WASHINGTON – Senior administration officials acknowledged Friday that they are wrestling with how to respond to the legalization of marijuana in Colorado and Washington, which directly violates federal drug law and is sparking a broad debate about the direction of U.S. drug policy.
The most likely outcome will be that the Justice Department will prevent the laws from going into effect by announcing that federal law pre-empts the state initiatives, which would make marijuana legal for recreational use, law enforcement sources said. But the White House and the Justice Department have not made a decision yet, senior officials said.
“I really don’t know what we’re going to do,” said one high-ranking law enforcement official involved in the decision who was not authorized to speak publicly.

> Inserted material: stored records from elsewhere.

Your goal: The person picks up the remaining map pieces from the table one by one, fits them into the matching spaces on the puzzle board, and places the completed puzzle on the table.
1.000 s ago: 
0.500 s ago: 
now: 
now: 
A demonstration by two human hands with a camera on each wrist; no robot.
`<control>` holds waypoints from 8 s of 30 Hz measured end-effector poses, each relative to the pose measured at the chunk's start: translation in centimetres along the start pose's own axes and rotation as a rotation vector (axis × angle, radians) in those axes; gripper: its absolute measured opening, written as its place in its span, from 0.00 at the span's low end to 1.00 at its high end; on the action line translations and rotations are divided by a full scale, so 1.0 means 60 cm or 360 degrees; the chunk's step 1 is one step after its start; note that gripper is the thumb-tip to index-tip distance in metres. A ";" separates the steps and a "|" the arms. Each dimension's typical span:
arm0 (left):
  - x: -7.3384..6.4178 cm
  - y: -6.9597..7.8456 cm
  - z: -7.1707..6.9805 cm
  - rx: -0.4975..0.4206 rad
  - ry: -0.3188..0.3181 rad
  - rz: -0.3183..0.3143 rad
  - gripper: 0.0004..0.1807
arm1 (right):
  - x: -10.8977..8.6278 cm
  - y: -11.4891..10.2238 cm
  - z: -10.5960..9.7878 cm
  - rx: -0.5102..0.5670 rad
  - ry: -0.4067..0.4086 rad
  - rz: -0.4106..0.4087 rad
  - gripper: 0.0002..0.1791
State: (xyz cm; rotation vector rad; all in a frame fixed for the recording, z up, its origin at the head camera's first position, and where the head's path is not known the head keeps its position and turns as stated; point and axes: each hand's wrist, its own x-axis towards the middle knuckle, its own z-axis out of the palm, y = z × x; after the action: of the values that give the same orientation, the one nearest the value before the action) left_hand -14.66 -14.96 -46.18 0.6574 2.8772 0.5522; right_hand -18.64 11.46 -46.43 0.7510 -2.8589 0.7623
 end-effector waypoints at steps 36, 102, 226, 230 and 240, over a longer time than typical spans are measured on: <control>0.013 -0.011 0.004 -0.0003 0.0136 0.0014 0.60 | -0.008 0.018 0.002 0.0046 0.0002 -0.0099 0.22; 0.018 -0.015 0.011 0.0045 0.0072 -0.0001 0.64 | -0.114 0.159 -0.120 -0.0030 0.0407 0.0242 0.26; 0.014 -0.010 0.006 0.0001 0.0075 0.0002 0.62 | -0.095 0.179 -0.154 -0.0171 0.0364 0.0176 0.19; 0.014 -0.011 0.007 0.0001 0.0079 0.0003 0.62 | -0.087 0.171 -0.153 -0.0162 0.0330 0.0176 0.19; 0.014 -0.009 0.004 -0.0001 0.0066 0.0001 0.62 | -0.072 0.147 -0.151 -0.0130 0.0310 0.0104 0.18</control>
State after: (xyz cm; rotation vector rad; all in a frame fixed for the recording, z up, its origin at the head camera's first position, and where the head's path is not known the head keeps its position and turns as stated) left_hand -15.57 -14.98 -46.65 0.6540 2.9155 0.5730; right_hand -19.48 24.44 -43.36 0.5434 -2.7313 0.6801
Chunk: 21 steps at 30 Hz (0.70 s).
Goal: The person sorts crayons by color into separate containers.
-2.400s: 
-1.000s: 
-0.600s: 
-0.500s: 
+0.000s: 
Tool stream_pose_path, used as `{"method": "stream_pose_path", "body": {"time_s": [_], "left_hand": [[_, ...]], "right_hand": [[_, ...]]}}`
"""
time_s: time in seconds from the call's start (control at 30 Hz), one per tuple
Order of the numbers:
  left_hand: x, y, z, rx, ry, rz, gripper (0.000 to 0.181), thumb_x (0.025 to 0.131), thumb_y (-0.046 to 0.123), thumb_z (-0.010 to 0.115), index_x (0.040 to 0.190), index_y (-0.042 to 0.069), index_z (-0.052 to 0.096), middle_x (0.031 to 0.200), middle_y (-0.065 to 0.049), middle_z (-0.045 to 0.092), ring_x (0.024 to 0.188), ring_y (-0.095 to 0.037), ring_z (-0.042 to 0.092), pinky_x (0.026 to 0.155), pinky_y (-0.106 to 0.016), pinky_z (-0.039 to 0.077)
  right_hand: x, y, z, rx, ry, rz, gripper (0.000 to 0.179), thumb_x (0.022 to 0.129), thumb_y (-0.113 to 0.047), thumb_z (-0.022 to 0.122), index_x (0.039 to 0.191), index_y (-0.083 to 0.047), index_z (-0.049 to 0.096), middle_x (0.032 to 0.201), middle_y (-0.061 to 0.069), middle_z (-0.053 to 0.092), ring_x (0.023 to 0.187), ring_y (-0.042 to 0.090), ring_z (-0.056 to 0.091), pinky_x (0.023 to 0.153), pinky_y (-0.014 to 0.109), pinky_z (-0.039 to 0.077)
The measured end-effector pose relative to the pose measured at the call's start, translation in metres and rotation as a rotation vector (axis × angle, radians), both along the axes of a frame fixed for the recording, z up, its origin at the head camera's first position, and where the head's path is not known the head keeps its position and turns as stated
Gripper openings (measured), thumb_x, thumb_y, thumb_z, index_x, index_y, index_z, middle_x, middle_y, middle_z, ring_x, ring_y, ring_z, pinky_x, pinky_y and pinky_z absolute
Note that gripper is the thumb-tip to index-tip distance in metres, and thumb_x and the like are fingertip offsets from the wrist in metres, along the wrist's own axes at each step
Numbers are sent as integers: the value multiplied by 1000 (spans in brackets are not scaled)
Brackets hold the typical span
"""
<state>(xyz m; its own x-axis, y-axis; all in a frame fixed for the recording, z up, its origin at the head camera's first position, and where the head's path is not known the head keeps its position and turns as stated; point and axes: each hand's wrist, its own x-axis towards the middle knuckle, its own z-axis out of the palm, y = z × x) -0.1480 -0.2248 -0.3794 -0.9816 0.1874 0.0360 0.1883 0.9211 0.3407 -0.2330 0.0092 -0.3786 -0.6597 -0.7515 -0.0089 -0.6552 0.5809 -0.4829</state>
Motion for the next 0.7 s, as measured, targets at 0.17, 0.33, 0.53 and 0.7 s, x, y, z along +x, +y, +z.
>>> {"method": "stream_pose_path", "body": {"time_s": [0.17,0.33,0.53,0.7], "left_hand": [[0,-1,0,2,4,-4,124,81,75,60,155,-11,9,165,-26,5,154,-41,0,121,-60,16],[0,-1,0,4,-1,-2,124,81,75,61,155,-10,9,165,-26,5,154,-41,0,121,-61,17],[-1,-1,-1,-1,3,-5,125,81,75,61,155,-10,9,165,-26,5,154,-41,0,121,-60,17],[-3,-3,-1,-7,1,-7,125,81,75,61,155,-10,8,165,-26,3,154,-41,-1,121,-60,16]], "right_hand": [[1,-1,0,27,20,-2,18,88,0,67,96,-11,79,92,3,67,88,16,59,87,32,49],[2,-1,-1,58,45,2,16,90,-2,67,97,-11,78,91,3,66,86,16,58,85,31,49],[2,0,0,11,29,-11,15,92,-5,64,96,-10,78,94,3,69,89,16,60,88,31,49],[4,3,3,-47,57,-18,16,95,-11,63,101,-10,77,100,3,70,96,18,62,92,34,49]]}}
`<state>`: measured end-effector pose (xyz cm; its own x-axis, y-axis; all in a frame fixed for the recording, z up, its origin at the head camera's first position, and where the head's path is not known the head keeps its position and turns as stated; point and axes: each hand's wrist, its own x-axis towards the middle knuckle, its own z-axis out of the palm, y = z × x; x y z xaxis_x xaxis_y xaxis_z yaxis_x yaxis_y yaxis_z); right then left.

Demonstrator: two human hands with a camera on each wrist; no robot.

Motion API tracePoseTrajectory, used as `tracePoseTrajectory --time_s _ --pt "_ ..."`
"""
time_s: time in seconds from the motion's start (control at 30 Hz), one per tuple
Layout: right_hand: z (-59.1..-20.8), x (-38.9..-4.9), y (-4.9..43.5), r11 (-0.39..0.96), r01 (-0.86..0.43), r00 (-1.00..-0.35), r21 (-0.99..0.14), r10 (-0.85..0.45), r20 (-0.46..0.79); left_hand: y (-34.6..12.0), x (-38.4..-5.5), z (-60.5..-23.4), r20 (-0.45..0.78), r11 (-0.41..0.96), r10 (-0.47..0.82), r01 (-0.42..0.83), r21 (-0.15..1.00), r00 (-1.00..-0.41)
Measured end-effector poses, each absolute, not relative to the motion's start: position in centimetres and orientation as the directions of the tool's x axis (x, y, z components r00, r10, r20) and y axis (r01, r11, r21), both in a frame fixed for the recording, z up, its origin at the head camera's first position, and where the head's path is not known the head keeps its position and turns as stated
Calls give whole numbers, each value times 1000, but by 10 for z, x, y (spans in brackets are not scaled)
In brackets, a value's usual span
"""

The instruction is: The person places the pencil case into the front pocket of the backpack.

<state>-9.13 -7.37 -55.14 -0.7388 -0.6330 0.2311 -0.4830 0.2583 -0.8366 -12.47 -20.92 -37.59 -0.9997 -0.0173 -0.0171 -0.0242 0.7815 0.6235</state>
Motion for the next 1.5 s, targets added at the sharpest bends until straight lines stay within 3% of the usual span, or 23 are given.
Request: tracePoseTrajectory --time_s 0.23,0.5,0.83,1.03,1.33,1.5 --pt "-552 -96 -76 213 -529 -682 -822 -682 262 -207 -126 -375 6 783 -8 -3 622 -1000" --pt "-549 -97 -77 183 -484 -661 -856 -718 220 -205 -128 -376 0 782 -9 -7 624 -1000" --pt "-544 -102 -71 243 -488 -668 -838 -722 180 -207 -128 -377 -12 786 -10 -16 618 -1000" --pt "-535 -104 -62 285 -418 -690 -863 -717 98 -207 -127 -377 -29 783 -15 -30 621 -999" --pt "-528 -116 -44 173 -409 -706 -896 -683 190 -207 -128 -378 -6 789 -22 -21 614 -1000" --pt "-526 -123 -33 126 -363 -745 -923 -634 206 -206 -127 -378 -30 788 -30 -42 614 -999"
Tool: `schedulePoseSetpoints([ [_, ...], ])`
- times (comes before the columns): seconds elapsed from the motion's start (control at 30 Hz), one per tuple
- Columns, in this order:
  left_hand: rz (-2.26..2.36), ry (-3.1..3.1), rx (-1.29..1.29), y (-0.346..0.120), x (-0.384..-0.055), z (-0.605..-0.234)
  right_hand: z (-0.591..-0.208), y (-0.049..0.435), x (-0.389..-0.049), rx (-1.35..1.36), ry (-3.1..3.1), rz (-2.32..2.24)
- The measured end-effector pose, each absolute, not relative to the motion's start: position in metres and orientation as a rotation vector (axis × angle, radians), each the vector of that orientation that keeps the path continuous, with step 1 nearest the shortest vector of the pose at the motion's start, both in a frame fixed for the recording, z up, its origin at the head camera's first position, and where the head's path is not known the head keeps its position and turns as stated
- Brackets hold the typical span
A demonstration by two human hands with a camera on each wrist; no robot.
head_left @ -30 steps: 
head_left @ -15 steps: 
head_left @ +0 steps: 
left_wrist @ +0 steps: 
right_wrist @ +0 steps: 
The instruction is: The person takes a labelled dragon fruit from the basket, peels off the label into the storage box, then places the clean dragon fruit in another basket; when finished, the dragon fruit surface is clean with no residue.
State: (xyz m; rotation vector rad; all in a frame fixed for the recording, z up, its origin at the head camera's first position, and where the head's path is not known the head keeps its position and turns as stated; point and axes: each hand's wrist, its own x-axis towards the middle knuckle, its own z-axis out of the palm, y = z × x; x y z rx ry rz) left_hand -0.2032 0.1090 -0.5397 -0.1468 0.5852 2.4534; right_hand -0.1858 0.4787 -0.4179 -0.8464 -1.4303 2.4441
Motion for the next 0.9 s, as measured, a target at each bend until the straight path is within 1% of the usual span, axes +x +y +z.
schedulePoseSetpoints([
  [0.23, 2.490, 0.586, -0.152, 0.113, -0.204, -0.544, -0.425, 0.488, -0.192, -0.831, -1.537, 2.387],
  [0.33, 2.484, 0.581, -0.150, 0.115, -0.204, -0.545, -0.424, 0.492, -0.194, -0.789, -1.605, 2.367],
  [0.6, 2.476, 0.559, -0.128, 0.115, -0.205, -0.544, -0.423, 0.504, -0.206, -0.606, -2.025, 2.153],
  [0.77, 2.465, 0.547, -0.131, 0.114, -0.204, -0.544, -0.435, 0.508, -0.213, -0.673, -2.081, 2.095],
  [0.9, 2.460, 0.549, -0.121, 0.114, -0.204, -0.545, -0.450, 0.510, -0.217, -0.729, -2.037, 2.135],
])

Washington state and Colorado approved initiatives on Tuesday to decriminalize the possession of less than an ounce of marijuana. Oregon defeated a similar measure. Up to this point, the Justice Department and the White House Office of National Drug Control Policy have been mute about the ballot initiatives. Before the election, the Justice Department did not respond to nine former administrators of the Drug Enforcement Administration who wrote a letter urging the administration to take a stance on the ballot proposals in all three states.
One administration official Friday suggested that the administration’s silence was a deliberate strategy to avoid antagonizing liberal voters in Colorado, a crucial swing state.
“It was a battleground state,” said the administration official, who spoke on the condition of anonymity because he was not authorized to talk publicly.
In similar instances, officials have made the administration stance clear ahead of votes.